H.B. 1488 (Sheets) - Roofing Contractors: would provide: (1) that a person may voluntarily register with the Department of Insurance as a roofing contractor; and (2) a roofing contractor shall comply with local ordinances and regulations relating to roofing services.
H.B. 1522 (Farrar) - Discrimination: would: (1) provide, with certain exceptions, that a person commits a discriminatory practice in violation of law if the person, because of sexual orientation or gender identity or expression of an individual, denies the individual full and equal accommodation in a place of public accommodation or otherwise discriminates against or segregates the individual based on sexual orientation or gender identity or expression; and (2) authorize a person aggrieved because of a violation of law described in (1), above, to file a civil action in district court.
H.J.R. 92 (Raymond) - Eight Liners: would amend the Texas Constitution to give the legislature the authority to: (1) allow a local option election by a city, county, or justice precinct on whether to allow eight liners; (2) impose a fee on eight liners; and (3) allow a city or other political subdivision to impose a fee on eight liners. (See H.B. 1385, above.)

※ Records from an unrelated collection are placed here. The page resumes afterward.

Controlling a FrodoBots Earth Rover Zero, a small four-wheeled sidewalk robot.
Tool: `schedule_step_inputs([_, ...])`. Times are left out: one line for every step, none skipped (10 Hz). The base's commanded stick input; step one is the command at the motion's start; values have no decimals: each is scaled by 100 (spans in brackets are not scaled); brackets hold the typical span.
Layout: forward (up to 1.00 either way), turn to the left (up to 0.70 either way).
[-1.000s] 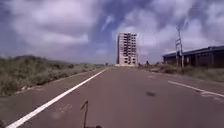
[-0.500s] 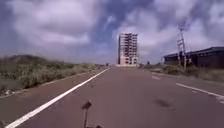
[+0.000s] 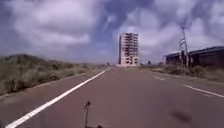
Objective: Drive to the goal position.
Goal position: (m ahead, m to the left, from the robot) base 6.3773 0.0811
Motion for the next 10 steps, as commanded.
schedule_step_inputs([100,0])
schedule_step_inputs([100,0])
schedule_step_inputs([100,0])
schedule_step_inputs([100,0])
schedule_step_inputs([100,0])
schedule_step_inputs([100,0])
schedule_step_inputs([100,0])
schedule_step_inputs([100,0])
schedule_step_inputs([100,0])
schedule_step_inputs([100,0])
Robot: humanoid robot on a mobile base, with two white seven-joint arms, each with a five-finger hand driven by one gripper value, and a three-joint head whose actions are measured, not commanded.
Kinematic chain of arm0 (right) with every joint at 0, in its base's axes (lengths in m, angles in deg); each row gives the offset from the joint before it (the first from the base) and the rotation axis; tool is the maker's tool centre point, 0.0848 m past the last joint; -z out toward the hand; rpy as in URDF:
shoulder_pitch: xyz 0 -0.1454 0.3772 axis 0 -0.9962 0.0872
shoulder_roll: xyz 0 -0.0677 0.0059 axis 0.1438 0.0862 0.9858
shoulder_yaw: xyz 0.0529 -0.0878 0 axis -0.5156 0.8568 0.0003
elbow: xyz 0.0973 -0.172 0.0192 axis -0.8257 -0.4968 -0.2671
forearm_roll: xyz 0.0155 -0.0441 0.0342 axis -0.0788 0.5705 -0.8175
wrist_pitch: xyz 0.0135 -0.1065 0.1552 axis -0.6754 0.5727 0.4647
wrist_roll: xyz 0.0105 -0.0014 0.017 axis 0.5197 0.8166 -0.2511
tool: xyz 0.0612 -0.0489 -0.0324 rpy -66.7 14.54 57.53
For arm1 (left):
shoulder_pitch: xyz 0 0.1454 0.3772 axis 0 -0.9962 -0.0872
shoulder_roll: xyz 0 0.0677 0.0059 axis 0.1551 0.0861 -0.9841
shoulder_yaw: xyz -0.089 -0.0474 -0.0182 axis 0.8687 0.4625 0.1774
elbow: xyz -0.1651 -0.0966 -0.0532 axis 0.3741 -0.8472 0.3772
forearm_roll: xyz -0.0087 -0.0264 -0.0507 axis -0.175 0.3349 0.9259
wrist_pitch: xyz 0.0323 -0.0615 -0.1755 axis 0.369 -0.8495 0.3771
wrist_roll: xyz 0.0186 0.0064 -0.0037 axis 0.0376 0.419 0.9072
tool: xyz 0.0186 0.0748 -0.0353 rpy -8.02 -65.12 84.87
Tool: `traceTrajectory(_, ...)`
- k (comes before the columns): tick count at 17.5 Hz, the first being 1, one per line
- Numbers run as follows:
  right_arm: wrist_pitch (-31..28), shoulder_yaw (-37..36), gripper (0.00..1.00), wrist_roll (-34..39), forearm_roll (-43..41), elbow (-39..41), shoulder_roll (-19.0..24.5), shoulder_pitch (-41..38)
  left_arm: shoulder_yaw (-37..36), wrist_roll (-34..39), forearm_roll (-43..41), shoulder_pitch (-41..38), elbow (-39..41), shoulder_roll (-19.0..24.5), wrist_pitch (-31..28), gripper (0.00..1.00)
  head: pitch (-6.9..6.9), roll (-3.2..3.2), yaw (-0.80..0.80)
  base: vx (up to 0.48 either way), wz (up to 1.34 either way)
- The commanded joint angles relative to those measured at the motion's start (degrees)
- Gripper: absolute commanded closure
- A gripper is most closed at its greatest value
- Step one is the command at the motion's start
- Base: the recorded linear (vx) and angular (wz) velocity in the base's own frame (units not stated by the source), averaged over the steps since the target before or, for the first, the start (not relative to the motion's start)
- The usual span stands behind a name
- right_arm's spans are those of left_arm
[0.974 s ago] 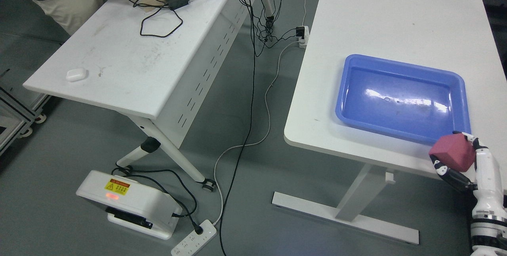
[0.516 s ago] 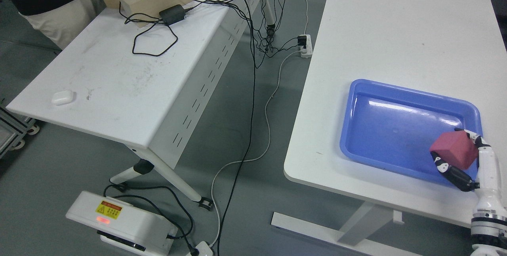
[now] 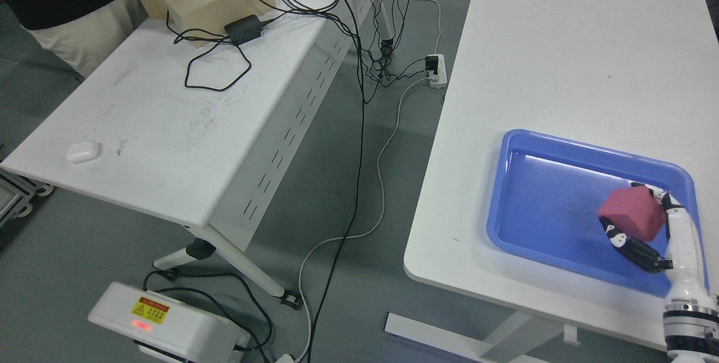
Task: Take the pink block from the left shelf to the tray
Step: 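Lower the pink cube into the blue tray and open the right hand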
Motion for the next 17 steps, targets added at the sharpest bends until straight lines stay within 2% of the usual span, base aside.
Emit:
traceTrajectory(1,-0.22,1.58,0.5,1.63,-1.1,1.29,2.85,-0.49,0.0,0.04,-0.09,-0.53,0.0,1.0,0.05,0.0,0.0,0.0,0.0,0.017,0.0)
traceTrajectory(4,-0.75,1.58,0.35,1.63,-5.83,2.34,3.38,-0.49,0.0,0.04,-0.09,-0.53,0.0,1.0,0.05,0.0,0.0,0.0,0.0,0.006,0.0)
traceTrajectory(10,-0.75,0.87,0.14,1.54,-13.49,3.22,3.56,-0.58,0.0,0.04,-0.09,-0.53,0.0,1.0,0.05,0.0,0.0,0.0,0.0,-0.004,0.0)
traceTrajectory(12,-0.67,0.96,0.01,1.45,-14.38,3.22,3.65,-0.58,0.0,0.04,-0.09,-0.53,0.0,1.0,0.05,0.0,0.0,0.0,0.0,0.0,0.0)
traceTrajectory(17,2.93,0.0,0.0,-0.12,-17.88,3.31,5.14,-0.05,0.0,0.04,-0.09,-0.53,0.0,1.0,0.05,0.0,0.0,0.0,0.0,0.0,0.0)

S.B. 573 (Campbell) - Capital Appreciation Bonds: would provide that the total amount of capital appreciation bonds issued by a political subdivision that are secured by ad valorem taxes, except for refunding bonds and capital appreciation bonds for financing transportation projects, may not exceed 25% of the political subdivision’s total outstanding bonded indebtedness at the time of the issuance, including the amount of principal and interest to be paid on the outstanding bonds until maturity.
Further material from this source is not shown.